Tres colectivos vecinales de Valdeolea y Aguilar de Campoo y las asociaciones Ecologistas en Acción y ARCA han decidido llevar a la vía judicial la Autorización Ambiental Integrada (AAI) concedida hace ya casi un año a Cementos Alfa para su fábrica de Mataporquera. Por su parte, desde la empresa subrayaron ayeer que todas sus mediciones sobre las condiciones ambientales de la fábrica de Mataporquera son «correctas» y «demuestran el esfuerzo que se viene haciendo y se seguirá haciendo para la minimización del impacto ambiental de las actividades de la empresa».

Colectivos vecinales y ecologistas anunciaron ayer que la primera de las demandas ya ha sido presentada en el Tribunal Superior de Justicia de Cantabria (TSJC) y pide, como medida cautelar, que se paralicen las obras de construcción de las nuevas instalaciones.

En total, la Sala de lo Contencioso-Administrativo del TSJC deberá resolver seis recursos al respecto, el presentado ya y otros que le seguirán en adelante. Tres de ellos se dirigen contra la AAI otorgada por la Consejería de Medio Ambiente a la cementera y los otros tres contra la licencia de actividad otorgada por el Ayuntamiento de Valdeolea.

Todos los colectivos se muestran convencidos de que dentro de un año los tribunales anularán el proyecto y ordenarán el derribo de las instalaciones construidas para el almacenaje de los nuevos combustibles que se utilizarán en el horno de la cementera.

Sustituir el combustible

Cementos Alfa rechazó las afirmaciones realizadas por los portavoces ecologistas e invitó a «quienes aseguran tal cosa» a que «lo demuestren públicamente o dejen de realizar afirmaciones tan irresponsables».

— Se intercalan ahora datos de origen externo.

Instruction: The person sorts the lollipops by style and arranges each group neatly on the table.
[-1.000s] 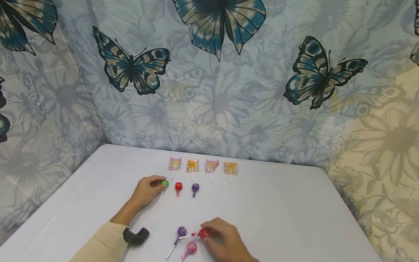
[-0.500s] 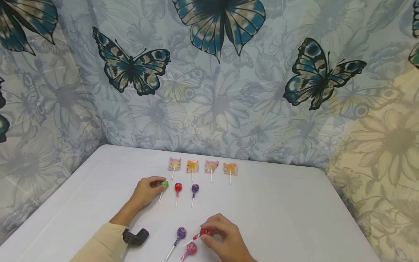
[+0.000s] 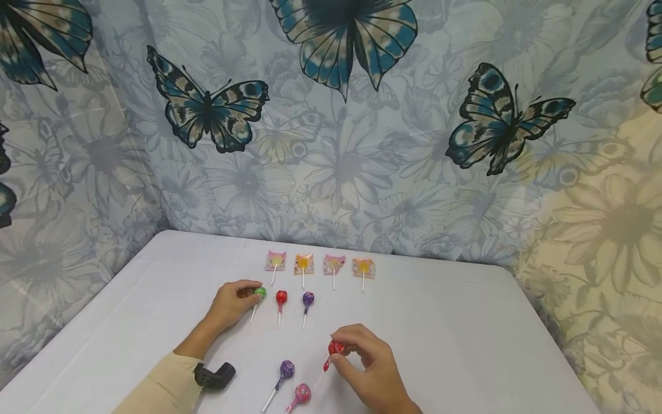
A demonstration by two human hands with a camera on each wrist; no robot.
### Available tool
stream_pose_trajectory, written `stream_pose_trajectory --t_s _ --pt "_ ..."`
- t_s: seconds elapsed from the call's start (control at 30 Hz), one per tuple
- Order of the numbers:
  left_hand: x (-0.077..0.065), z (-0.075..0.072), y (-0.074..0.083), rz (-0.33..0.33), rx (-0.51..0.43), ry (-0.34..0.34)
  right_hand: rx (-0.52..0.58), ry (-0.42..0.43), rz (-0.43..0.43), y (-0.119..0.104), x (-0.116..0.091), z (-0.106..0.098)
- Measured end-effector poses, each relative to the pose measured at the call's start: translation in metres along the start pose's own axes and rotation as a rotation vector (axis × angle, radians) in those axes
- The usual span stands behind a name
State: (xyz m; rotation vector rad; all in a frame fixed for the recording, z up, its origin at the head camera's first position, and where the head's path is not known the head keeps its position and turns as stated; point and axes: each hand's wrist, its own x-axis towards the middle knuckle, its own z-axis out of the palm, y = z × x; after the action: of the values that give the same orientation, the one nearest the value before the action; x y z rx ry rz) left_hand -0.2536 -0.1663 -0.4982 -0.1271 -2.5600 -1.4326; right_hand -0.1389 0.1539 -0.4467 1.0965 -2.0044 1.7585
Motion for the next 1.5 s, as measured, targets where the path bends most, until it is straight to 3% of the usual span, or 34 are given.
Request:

En un comunicado, la empresa recalcó que su proyecto para la fábrica de Mataporquera consiste en sustituir una parte del actual combustible, el coque de petróleo, por combustibles alternativos procedentes del reciclado de aceites usados y otros materiales, como se hace en la mayor parte de Europa Occidental y en otras comunidades autónomas de España.

La empresa sostiene además que en el proceso de obtención de la Autorización Ambiental Integrada (AAI) quedó sobradamente demostrado que el impacto ambiental del nuevo combustible «es menor» que el impacto del combustible actual y «las emisiones de gases de efecto invernadero se reducen de forma ostensible».